Part of a series or song cycle:

Fêtes galantes II (L104)


Le faune

Un vieux faune de terre cuite
Rit au centre des boulingrins,
Présageant sans doute une suite
Mauvaise à ces instants sereins
Qui m’ont conduit et t’ont conduite,
—Mélancoliques pèlerins,—
Jusqu’à cette heure dont la fuite
Tournoie au son des tambourins.

The faun

An ancient terracotta faun
Laughs in the middle of the lawns,
Predicting no doubt an unhappy
Sequel to these moments of calm
That have led both you and me
—melancholy pilgrims—
To this hour that flits away,
Twirling to the tambourines.
Translation © Richard Stokes, author of A French Song Companion (Oxford, 2000)

Poet

Paul-Marie Verlaine was a French poet associated with the Symbolist movement. He is considered one of the greatest representatives of the fin de siècle in international and French poetry.
Born in Metz, Verlaine was educated at the Lycée Impérial Bonaparte (now the Lycée Condorcet) in Paris and then took up a post in the civil service.

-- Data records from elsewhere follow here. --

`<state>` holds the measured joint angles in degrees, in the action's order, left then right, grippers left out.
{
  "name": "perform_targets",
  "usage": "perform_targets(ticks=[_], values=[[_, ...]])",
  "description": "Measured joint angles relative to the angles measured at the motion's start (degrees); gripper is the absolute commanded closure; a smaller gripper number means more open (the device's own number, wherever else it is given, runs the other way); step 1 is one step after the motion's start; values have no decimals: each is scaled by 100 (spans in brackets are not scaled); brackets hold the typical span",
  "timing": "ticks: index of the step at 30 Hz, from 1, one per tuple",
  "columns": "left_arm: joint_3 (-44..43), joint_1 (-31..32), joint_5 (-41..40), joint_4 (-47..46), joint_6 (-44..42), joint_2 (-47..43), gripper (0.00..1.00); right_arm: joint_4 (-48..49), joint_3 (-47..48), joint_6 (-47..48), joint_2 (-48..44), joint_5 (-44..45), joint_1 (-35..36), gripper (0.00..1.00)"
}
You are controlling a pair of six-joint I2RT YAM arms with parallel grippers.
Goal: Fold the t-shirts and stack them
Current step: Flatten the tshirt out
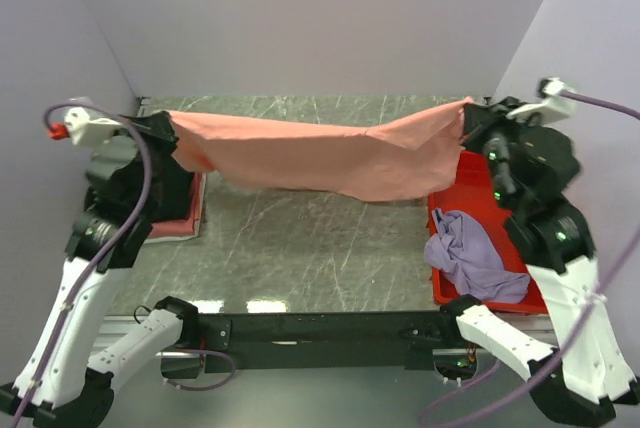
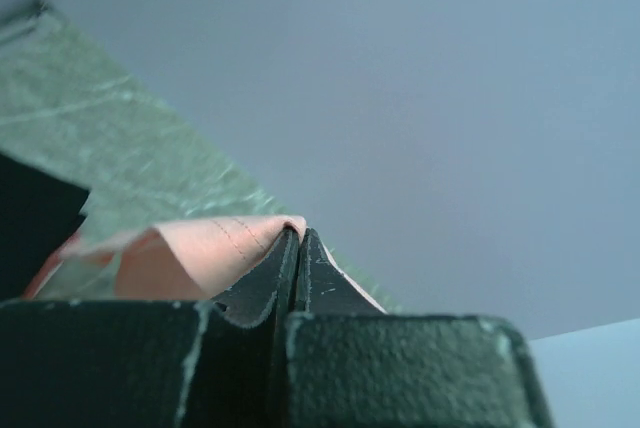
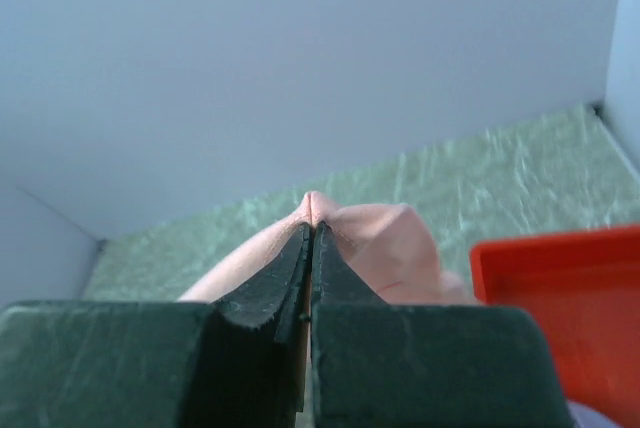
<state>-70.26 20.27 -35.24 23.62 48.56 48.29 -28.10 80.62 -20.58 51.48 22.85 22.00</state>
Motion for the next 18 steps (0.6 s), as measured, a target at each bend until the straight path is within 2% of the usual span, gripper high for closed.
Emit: perform_targets(ticks=[9, 14, 18], values=[[-833, 0, 595, -306, -621, -579, 99, -323, 1401, 514, -428, -426, 4, 100], [-1497, 0, 848, -435, -901, -402, 99, -420, 2061, 754, -380, -540, 11, 100], [-1700, 0, 835, -549, -1064, -105, 99, -365, 2361, 1010, -162, -483, 11, 100]])
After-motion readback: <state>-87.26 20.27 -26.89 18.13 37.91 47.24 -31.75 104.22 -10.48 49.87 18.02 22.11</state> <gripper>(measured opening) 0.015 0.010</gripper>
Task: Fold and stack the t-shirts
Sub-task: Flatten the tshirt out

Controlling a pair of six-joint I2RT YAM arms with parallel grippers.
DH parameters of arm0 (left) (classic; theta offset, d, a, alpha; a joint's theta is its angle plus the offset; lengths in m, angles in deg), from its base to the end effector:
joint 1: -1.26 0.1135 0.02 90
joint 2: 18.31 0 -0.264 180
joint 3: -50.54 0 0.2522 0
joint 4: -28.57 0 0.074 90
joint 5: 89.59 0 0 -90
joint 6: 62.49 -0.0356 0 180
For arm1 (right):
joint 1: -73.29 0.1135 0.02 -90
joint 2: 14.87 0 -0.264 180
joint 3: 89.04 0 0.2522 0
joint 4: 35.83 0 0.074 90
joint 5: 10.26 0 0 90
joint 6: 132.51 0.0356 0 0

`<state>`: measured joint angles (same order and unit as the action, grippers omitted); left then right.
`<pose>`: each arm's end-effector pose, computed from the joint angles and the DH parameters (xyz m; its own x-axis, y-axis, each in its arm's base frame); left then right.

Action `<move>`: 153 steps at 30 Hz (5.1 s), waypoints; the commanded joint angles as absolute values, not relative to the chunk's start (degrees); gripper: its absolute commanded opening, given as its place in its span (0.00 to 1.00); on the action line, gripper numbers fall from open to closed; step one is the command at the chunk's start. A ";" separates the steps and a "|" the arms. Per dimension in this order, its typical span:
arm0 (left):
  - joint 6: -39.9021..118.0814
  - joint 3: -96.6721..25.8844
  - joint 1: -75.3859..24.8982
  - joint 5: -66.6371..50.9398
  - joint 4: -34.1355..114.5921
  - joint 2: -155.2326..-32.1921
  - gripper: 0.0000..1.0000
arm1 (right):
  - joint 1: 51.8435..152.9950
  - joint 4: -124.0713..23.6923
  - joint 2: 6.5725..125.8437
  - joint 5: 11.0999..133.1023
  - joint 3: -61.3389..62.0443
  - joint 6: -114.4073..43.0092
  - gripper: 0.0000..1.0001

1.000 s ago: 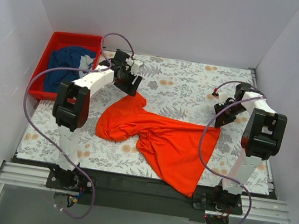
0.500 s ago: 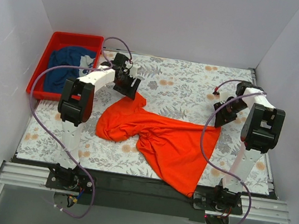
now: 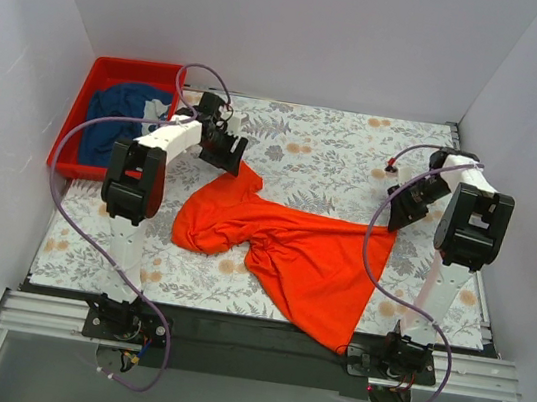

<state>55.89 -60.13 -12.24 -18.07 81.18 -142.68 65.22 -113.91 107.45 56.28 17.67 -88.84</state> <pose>0.4421 -0.1177 0.1730 -0.9475 -0.2361 -0.2155 -0.1195 0.8868 -0.4464 0.3952 -0.0417 0.1623 -0.7937 -0.5576 -0.2429 -0.6082 0.7260 0.3209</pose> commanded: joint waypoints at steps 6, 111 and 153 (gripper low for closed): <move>54.93 -65.35 -12.02 -17.96 81.97 -143.19 0.67 | 63.98 -118.06 110.02 54.08 20.96 -91.56 0.35; 65.30 -24.78 2.93 -19.72 39.73 -81.66 0.00 | 69.68 -57.18 47.96 53.36 -11.71 -82.93 0.01; 57.13 -67.03 -7.62 -9.70 46.53 -143.47 0.73 | 71.62 -60.74 101.16 81.95 17.18 -78.29 0.89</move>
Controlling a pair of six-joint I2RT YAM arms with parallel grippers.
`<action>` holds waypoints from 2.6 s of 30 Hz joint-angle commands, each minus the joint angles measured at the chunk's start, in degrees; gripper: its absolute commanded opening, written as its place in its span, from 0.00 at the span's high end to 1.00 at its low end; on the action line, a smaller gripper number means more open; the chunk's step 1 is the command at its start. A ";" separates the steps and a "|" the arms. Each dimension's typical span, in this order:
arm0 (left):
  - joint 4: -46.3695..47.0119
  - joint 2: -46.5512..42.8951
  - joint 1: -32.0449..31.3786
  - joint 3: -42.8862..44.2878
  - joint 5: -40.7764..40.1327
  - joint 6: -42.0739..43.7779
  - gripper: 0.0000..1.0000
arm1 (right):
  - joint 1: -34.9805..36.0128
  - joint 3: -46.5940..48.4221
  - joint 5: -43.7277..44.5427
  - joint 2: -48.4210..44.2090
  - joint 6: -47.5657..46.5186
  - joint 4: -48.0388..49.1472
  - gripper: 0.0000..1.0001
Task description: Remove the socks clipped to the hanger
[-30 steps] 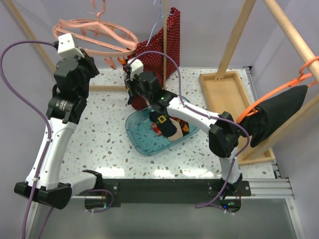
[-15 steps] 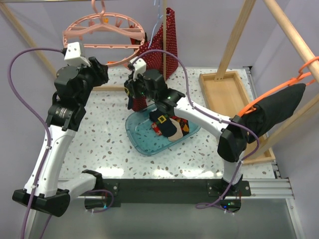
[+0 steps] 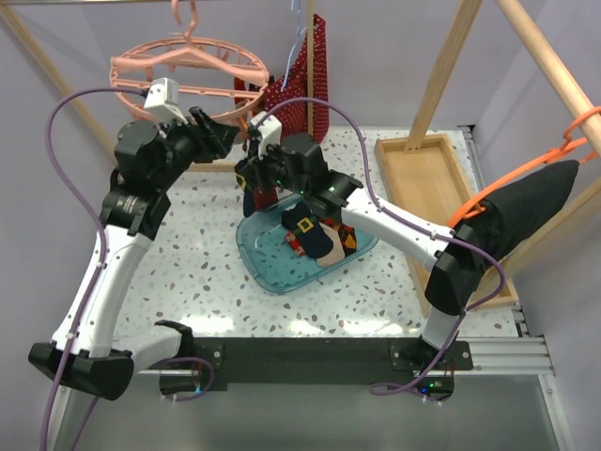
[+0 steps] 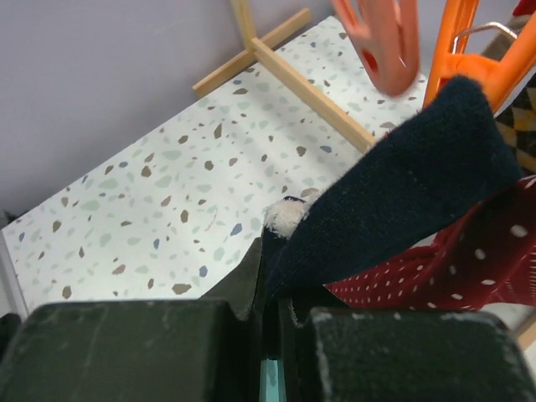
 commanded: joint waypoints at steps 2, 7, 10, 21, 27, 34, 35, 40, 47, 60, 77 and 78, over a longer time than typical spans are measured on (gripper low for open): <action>2.41 4.65 -4.50 2.99 -1.70 -4.91 0.43 | 0.21 -3.35 -5.84 -4.45 -0.13 5.70 1.00; 2.23 5.18 -9.97 3.09 -14.87 -7.98 0.43 | 0.21 -3.79 -5.93 -4.81 -0.83 6.23 1.00; 2.06 5.71 -10.24 3.17 -17.88 -10.36 0.44 | 0.21 -3.70 -6.02 -5.07 -0.74 6.50 1.00; 1.18 0.17 -10.24 -0.78 -27.64 -14.14 0.43 | 0.21 -3.62 -5.41 -4.98 -0.92 6.50 1.00; -0.49 3.24 -10.24 1.41 -28.61 -16.51 0.39 | 0.30 -3.53 -5.85 -4.72 -0.83 6.67 1.00; -3.39 7.11 -10.15 4.75 -29.58 -21.34 0.43 | 0.39 -2.56 -5.94 -4.54 -1.27 6.06 1.00; -2.52 7.20 -10.15 4.14 -29.49 -21.78 0.44 | 0.56 -2.39 -5.94 -4.54 -1.36 5.88 1.00; -1.38 8.69 -10.15 3.87 -28.52 -22.58 0.43 | 1.00 -2.30 -5.67 -4.46 -1.62 5.79 1.00; 0.74 9.66 -10.06 3.87 -28.26 -22.14 0.42 | 1.70 -2.04 -5.67 -3.93 -1.97 5.53 1.00; 4.60 10.89 -10.15 1.68 -30.63 -19.68 0.40 | 2.32 -1.86 -5.58 -4.10 -2.76 5.18 1.00; 6.19 10.81 -10.15 0.45 -33.79 -17.22 0.79 | 2.85 -2.56 -4.79 -5.25 -2.85 5.00 1.00; 6.19 10.28 -10.15 0.36 -34.23 -16.96 0.79 | 2.85 -2.73 -4.53 -5.42 -2.94 4.83 1.00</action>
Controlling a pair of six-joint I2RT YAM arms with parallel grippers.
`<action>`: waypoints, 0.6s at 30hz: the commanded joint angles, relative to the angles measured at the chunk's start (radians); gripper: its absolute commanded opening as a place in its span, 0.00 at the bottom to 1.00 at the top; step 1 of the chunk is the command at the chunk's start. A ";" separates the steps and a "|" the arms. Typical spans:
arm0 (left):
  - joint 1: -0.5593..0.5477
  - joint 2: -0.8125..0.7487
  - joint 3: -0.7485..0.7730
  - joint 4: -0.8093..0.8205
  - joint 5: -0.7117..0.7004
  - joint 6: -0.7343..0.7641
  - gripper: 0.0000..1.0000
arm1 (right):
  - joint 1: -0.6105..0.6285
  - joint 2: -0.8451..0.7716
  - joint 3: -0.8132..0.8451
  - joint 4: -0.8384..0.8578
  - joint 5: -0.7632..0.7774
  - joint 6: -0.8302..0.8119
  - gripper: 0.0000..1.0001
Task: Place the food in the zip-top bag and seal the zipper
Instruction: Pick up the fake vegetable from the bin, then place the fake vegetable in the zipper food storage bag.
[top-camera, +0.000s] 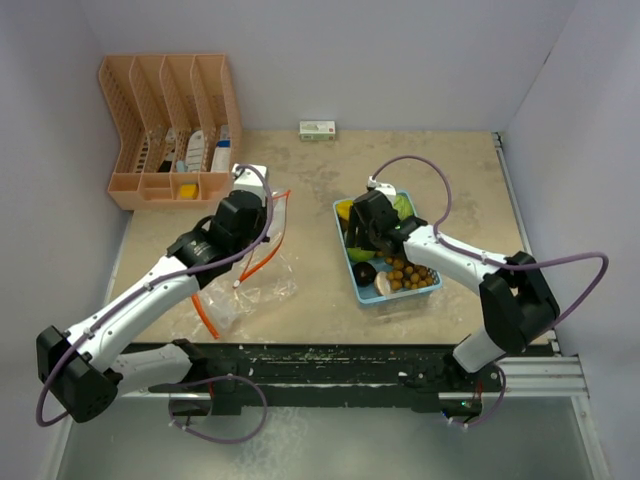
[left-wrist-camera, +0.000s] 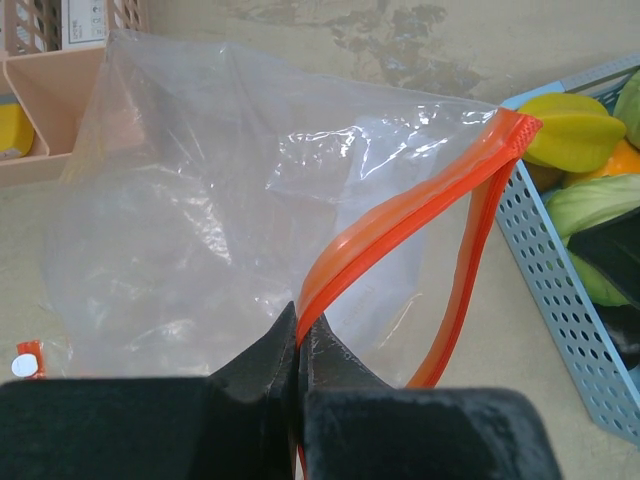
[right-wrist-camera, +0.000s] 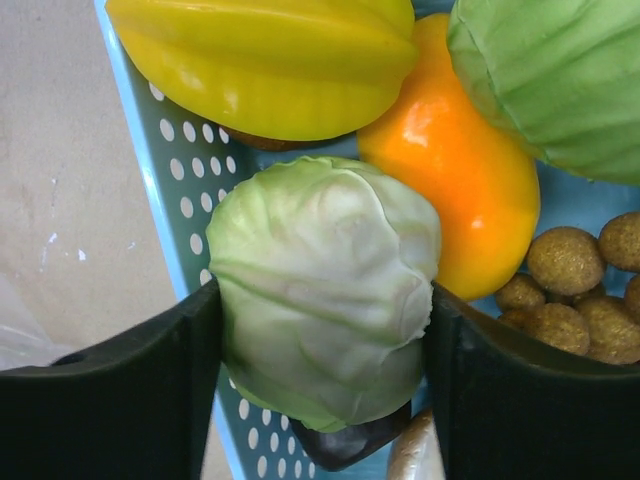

He began writing poetry at an early age, and was initially influenced by the Parnassien movement and its leader, Leconte de Lisle. Verlaine's first published poem was published in 1863 in La Revue du progrès, a publication founded by poet Louis-Xavier de Ricard. Verlaine was a frequenter of the salon of the Marquise de Ricard (Louis-Xavier de Ricard's mother) at 10 Boulevard des Batignolles and other social venues, where he rubbed shoulders with prominent artistic figures of the day: Anatole France, Emmanuel Chabrier, inventor-poet and humorist Charles Cros, the cynical anti-bourgeois idealist Villiers de l'Isle-Adam, Théodore de Banville, François Coppée, Jose-Maria de Heredia, Leconte de Lisle, Catulle Mendes and others. Verlaine's first published collection, Poèmes saturniens (1866), though adversely commented upon by Sainte-Beuve, established him as a poet of promise and originality.

Taken from Wikipedia. To view the full article, please click here.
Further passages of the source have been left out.